[Data extract — start]

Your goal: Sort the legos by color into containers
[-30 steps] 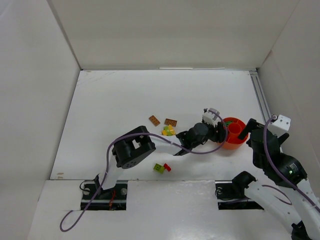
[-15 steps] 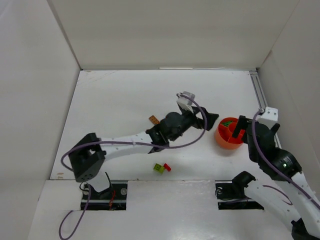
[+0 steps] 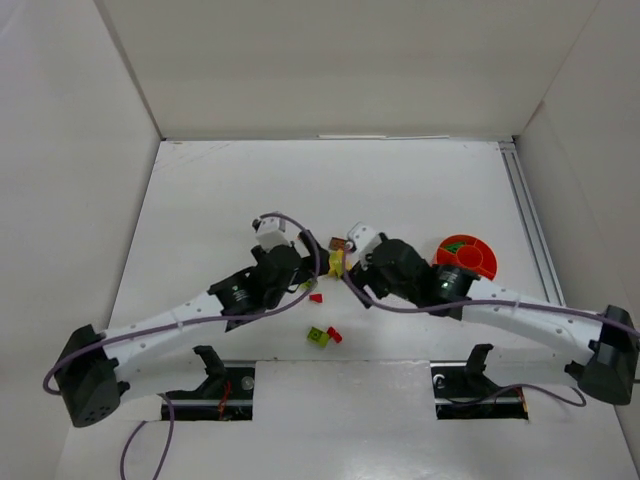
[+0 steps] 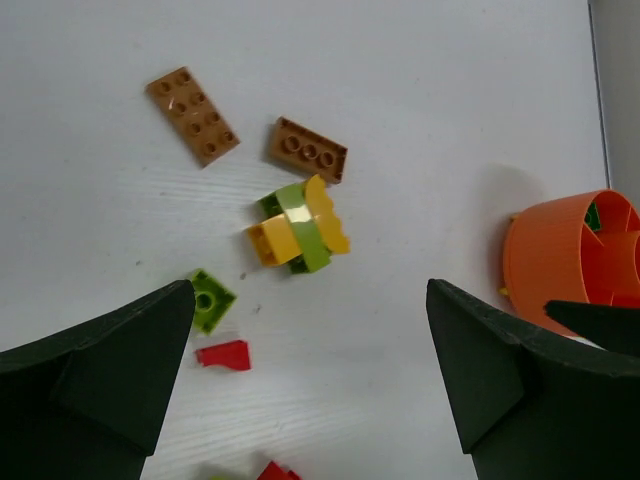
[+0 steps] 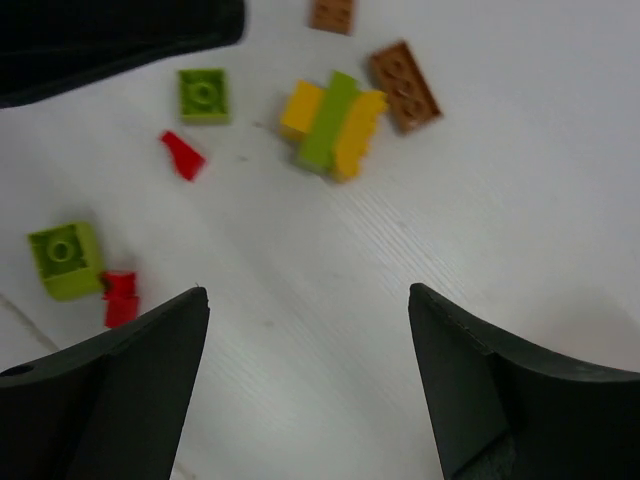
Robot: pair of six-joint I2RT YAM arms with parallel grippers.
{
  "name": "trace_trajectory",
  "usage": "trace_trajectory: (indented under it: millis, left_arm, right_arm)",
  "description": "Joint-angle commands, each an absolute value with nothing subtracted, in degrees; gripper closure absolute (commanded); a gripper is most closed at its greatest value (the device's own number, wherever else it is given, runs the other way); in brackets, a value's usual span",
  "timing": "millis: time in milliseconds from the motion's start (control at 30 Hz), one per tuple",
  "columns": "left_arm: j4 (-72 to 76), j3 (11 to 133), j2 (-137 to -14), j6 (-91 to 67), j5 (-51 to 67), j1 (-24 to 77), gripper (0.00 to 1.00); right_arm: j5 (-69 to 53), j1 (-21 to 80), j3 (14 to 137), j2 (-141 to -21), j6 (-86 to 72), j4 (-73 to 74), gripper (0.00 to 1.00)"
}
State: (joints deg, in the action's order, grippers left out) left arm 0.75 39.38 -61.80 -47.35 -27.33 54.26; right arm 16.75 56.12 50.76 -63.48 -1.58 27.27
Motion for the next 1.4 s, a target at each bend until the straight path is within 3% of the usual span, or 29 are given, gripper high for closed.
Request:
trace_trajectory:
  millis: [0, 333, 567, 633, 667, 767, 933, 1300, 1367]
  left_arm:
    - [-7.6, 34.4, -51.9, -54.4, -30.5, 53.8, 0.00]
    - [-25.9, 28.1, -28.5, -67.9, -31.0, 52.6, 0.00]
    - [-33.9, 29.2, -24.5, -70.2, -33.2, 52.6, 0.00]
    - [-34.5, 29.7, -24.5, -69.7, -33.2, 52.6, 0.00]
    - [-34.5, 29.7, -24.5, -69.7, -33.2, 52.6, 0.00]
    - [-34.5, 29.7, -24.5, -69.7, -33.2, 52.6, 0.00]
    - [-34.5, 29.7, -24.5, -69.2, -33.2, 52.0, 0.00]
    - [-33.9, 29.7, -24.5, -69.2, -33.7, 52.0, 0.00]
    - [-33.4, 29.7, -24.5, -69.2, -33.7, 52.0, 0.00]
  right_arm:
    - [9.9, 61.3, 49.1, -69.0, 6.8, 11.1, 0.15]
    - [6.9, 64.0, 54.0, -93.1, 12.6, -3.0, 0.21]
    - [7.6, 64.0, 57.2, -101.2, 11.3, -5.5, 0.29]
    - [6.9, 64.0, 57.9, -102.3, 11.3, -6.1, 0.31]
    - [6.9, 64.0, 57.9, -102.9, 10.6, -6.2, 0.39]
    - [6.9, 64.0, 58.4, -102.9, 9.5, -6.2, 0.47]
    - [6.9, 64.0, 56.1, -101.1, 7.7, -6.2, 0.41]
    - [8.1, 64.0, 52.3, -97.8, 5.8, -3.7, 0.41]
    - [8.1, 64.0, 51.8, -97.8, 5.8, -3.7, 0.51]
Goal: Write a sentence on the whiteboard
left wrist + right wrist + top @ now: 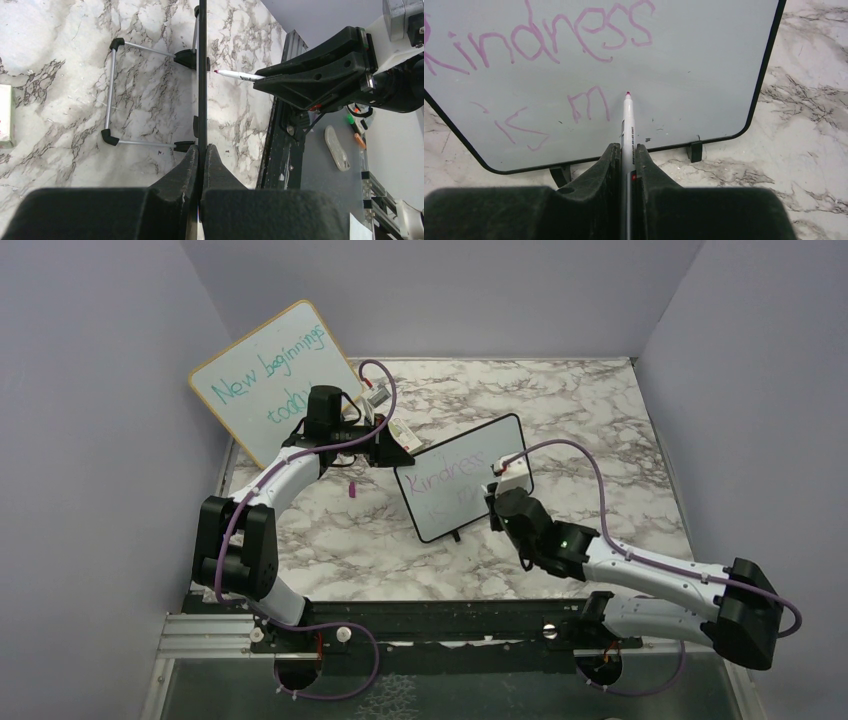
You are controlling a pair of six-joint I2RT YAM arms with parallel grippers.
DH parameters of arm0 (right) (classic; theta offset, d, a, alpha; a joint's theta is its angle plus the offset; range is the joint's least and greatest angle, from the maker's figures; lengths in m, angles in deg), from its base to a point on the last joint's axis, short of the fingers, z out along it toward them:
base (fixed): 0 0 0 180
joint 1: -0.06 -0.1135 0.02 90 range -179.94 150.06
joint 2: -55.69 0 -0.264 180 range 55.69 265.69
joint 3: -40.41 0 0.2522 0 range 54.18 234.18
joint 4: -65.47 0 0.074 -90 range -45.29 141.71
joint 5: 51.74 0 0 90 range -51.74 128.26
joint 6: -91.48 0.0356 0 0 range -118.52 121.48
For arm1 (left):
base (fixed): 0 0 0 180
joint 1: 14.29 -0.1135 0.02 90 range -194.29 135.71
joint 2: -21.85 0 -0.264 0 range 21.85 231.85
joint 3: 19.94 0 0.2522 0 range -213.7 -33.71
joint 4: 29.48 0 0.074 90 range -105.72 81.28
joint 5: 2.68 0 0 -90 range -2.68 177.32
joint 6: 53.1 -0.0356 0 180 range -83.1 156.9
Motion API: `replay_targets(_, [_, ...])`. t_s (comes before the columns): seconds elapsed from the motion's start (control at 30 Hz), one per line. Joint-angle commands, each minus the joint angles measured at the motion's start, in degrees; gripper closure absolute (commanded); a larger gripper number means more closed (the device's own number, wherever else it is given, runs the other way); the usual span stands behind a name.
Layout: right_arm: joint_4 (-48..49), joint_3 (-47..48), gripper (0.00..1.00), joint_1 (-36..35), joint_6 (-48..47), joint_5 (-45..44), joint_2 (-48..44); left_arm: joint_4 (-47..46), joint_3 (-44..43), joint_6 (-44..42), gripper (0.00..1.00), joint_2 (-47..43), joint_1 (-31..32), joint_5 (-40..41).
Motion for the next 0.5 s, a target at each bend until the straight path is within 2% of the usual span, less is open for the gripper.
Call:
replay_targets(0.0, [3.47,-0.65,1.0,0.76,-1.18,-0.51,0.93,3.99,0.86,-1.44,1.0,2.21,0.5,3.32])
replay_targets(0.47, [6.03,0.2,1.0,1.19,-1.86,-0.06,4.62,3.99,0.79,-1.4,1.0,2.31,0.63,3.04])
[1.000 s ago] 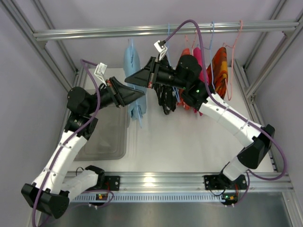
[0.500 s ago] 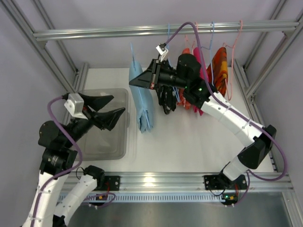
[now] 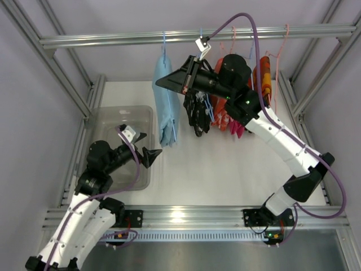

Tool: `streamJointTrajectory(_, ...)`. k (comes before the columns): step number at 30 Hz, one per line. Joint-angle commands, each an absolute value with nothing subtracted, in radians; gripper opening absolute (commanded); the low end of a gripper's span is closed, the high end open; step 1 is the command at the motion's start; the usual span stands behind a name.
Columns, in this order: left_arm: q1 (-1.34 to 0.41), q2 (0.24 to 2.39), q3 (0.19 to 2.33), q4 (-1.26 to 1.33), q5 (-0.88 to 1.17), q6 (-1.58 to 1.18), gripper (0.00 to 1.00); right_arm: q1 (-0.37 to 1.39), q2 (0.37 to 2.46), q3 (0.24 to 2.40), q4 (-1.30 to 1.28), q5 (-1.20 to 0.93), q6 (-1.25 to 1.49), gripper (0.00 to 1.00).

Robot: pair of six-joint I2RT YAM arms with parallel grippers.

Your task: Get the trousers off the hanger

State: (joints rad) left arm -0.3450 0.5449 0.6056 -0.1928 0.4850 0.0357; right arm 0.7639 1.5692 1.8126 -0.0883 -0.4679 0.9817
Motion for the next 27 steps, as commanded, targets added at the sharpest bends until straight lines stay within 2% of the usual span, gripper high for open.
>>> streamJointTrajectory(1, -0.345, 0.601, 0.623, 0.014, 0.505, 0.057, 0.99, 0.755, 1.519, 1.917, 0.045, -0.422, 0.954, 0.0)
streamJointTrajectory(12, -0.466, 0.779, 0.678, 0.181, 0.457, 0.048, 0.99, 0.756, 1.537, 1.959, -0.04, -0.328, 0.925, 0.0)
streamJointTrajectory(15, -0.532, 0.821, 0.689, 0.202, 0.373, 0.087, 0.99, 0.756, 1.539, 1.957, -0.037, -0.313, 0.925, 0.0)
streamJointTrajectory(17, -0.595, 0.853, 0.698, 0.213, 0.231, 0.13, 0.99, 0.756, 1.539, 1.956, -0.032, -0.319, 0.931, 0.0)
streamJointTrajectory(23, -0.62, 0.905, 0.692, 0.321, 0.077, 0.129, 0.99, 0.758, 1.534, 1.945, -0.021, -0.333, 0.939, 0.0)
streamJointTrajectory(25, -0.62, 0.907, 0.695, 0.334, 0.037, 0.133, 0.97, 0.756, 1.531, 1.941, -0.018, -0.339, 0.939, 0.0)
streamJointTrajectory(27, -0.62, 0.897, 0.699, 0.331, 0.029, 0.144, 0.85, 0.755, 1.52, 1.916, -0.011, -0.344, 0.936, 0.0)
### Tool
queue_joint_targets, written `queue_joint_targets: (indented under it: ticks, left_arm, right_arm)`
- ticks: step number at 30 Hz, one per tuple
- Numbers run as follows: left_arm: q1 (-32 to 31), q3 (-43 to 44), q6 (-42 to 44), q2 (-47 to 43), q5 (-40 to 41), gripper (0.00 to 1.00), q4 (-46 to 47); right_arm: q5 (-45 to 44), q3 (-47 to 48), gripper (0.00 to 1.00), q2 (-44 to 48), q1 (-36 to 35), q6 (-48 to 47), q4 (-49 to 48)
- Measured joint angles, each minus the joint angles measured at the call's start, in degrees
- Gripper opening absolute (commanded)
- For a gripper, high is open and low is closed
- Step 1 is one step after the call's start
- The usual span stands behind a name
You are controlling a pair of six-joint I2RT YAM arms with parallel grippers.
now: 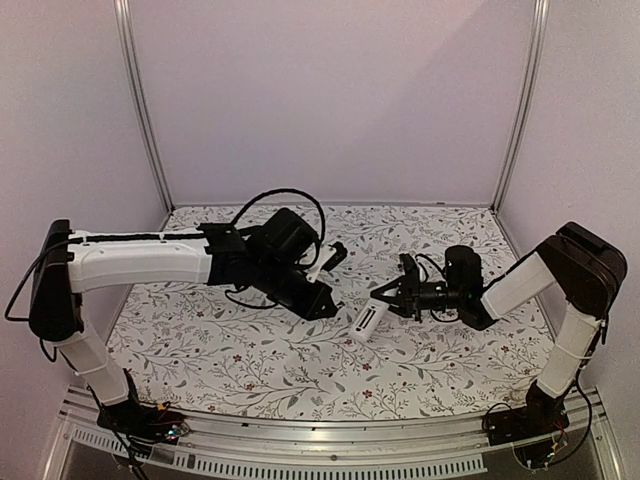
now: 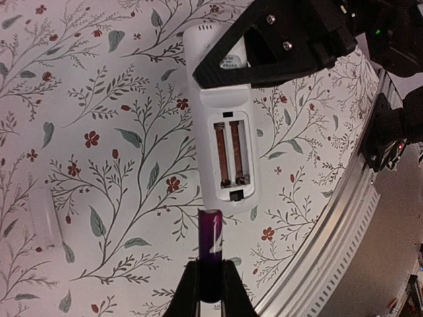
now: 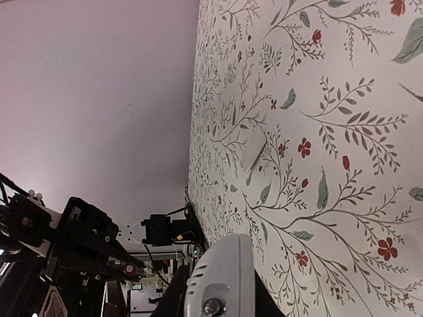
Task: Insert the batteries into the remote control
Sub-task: Place the battery in the battery compartment.
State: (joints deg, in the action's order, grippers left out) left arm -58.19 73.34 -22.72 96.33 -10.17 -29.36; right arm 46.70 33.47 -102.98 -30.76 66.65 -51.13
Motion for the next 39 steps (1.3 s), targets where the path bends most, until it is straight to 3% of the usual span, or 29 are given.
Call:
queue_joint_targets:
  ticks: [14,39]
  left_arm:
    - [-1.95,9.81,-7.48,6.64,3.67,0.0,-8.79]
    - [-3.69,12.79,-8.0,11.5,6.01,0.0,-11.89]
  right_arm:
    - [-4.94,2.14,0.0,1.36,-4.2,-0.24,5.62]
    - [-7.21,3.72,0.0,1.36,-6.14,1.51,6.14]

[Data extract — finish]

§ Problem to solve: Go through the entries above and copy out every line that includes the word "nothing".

§ Solved problem:
  "description": "Joint-angle commands, each an absolute value with nothing subtracted, in degrees; gripper closure absolute (commanded); a gripper is most closed at its greatest value (the device's own number, wherever else it is given, runs the other way); in brackets, a value's usual span",
Tool: `streamJointTrajectory(_, ...)`. k (comes before the columns): step number at 30 Hz, one per line. Joint-angle commands, each an absolute value with nothing subtracted, in radians; gripper opening absolute (commanded); the low end of a gripper's span is closed, the high end open; step 1 is the command at the motion's start; the usual span stands behind a name.

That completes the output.